— WHAT TO WORK ON —
Once you have read the listing below, output it again exactly.
┏━━
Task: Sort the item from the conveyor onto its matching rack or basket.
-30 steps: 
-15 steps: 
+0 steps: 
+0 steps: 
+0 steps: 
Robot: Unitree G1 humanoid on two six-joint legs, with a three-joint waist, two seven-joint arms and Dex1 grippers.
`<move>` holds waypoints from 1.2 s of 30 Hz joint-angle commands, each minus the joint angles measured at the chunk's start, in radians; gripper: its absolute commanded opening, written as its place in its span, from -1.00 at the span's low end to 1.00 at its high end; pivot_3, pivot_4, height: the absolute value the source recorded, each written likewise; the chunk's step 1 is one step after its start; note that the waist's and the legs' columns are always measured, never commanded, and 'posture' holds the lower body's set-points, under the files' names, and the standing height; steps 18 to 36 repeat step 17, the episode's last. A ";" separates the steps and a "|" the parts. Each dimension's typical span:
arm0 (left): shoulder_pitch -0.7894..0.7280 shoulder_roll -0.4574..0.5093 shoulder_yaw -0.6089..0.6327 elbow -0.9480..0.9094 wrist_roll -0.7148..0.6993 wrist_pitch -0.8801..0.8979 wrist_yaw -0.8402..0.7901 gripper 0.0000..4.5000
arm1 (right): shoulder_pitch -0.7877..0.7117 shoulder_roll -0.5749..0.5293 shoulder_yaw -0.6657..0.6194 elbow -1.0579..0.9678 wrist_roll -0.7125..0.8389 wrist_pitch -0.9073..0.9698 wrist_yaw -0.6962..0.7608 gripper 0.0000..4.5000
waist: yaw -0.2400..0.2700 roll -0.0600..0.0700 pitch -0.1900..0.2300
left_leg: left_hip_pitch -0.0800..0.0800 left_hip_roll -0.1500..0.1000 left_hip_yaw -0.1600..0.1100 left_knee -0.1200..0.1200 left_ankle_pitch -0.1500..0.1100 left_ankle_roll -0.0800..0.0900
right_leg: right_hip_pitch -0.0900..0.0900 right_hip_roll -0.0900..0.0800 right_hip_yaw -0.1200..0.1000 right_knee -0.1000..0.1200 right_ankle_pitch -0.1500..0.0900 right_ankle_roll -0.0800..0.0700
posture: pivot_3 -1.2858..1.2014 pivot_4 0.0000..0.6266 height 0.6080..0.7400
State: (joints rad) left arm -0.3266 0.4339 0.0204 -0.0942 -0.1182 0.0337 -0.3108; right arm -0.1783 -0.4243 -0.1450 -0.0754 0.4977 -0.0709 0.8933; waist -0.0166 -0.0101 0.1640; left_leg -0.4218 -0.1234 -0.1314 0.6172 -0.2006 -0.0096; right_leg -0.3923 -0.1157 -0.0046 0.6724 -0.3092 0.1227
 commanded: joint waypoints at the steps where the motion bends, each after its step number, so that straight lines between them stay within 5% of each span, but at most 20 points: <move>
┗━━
— RESPONSE —
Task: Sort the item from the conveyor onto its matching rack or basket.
-30 steps: 
-15 steps: 
+0 steps: 
+0 steps: 
+0 steps: 
Robot: Unitree G1 humanoid on two six-joint legs, with a three-joint waist, two seven-joint arms and Dex1 grippers.
`<move>` holds waypoints from 1.2 s of 30 Hz joint-angle commands, each minus the joint angles measured at the chunk's start, in radians; gripper: its absolute commanded opening, written as its place in its span, from -1.00 at the span's low end to 1.00 at its high end; pivot_3, pivot_4, height: the absolute value the source recorded, each written likewise; the chunk's step 1 is one step after its start; note that the waist's and the legs' columns are always measured, never commanded, and 'posture' holds the lower body's set-points, under the files' names, and the standing height; steps 18 to 36 repeat step 17, the episode's last. A ";" separates the steps and a "|" the parts. Each dimension's typical span:
arm0 (left): shoulder_pitch -0.7894..0.7280 shoulder_roll -0.4574..0.5093 shoulder_yaw -0.6089..0.6327 elbow -0.9480..0.9094 wrist_roll -0.7148..0.6993 wrist_pitch -0.8801..0.8979 wrist_yaw -0.8402..0.7901 gripper 0.0000..4.5000
arm1 (right): shoulder_pitch -0.7877..0.7117 shoulder_roll -0.5749..0.5293 shoulder_yaw -0.6657..0.6194 elbow -1.0579..0.9678 wrist_roll -0.7125..0.8389 wrist_pitch -0.9073..0.9698 wrist_yaw -0.6962..0.7608 gripper 0.0000..4.5000
waist: yaw -0.2400..0.2700 roll -0.0600..0.0700 pitch -0.1900..0.2300
left_leg: left_hip_pitch -0.0800..0.0800 left_hip_roll -0.1500..0.1000 left_hip_yaw -0.1600..0.1100 left_knee -0.1200..0.1200 left_ankle_pitch -0.1500..0.1100 left_ankle_roll -0.0800..0.0900
right_leg: right_hip_pitch -0.0900..0.0900 right_hip_roll -0.0900..0.0800 right_hip_yaw -0.1200..0.1000 right_knee -0.1000..0.1200 right_ankle_pitch -0.1500..0.0900 right_ankle_roll -0.0800..0.0700
posture: pivot_3 -1.2858..1.2014 pivot_4 0.0000..0.6266 height 0.6080..0.7400
State: (joints rad) left arm -0.3266 0.4339 0.0204 -0.0942 -0.1182 0.0337 -0.3108; right arm -0.1783 -0.4243 -0.1450 -0.0754 0.4977 -0.0709 0.8933; waist -0.0166 -0.0101 0.1640; left_leg -0.4218 -0.1234 -0.1314 0.6172 -0.2006 -0.0096; right_leg -0.3923 -0.1157 -0.0046 0.6724 -0.3092 0.1227
 commanded: joint waypoints at the steps where the motion bends, each after its step number, so that straight lines between them stay within 5% of each span, but at most 20 points: <move>

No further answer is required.